И дались мне эти пробежавшие по крыше мыши, думала про себя Хризантема. И, естественно, не понимала. Ласково, как кошечка, взглянула она на меня своими раскосыми глазами, спрашивая, почему я не иду спать, – я вернулся и лег рядом с нею.
Национальный праздник Франции. На рейде Нагасаки в нашу честь подняты флаги и устроен артиллерийский салют.
Увы! В этот день я все время думаю о 14 июля прошлого года, о том, как спокойно провел я его в тиши старенького отчего дома, запершись от непрошеных гостей, в то время как на улице ревела веселящаяся толпа; до самого вечера я сидел под сенью жимолости и винограда на скамейке, где когда-то давно, летними днями моего детства, я устраивался со своими тетрадками, притворяясь, что делаю уроки. О! Чем только ни была занята моя голова в те времена, когда я делал уроки, – путешествиями, дальними странами, тропическими лесами, угаданными во сне… Тогда поблизости от садовой скамейки в некоторых отверстиях между камнями стены жили гнусные твари – черные пауки, – всегда начеку, всегда у своего окошечка, готовые в любой момент броситься на легкомысленных мошек или выползшую погулять сороконожку.
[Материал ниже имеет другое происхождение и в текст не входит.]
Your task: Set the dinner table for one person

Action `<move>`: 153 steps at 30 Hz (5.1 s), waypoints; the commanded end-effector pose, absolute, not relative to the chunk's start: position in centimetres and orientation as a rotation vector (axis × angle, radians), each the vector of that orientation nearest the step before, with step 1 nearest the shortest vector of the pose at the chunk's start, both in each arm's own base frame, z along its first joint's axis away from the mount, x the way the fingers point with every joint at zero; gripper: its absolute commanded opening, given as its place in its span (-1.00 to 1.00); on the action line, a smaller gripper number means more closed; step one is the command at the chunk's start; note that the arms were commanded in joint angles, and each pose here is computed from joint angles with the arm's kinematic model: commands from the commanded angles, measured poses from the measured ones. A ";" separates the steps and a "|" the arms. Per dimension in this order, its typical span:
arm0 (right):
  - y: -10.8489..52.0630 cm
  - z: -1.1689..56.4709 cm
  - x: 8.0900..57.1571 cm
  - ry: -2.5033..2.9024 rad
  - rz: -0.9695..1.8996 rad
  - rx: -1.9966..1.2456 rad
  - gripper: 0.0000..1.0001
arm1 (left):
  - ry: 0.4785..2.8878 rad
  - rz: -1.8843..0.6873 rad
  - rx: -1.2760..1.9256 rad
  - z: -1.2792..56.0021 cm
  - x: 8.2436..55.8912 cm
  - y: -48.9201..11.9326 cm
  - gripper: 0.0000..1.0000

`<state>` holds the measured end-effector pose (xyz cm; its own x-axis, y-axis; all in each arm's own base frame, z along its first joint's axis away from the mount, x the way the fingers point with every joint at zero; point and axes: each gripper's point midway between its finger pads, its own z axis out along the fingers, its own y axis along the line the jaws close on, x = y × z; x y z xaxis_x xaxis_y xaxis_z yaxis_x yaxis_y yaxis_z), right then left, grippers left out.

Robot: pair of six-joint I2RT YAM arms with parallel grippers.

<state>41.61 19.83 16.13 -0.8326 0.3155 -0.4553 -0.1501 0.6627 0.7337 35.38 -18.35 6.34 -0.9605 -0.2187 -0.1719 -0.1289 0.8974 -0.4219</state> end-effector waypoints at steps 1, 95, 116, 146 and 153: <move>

Одно из моих развлечений состояло в том, чтобы взять травинку или хвостик от вишенки и слегка пощекотать пауков в дырке; обманутые, они сразу же выскакивали наружу, думая, что имеют дело с какой-нибудь добычей, – а я брезгливо отдергивал руку… Так вот, 14 июля прошлого года, когда я вспомнил это навеки ушедшее время диктантов и задачек и игру моего детства, я снова нашел тех же самых пауков (или во всяком случае их потомков), сидящих в тех же самых дырках. И стоило мне взглянуть на них, взглянуть на травинки, на лишайники, как на меня нахлынули воспоминания первых лет моей жизни, воспоминания, столько лет спавшие за старыми стенами, под сенью плюща… В то время как все, что есть мы, меняется и уходит в небытие, не может не поражать тайна постоянства, с которым природа каждый раз одинаково воспроизводит ничтожнейшие мелочи: одни и те же разновидности мха веками зеленеют под одними и теми же деревьями, и те же самые насекомые делают совершенно то же на тех же самых местах…
Признаю, что этот эпизод о детстве и пауках выглядит весьма странно в истории о Хризантеме. Но такие нелепые перебои вполне во вкусе этой страны; их практикуют повсюду: в разговоре, в музыке, даже в живописи; художник, например, закончив горный пейзаж со скалами, не колеблясь нарисует прямо посреди неба круг, или ромб, или еще какую-нибудь рамку и изобразит в ней что-нибудь совершенно неподходящее и неожиданное: бонзу, обмахивающегося веером, или даму с чашечкой чая. Нет ничего более японского, чем такие отступления без всякого повода.
Впрочем, я восстановил все это в памяти для того, чтобы подчеркнуть для самого себя разницу между прошлогодним 14 июля, таким спокойным, в привычной обстановке, знакомой с самого моего прихода в этот мир, – и нынешним, куда более суетливым, в обстановке чужой и странной.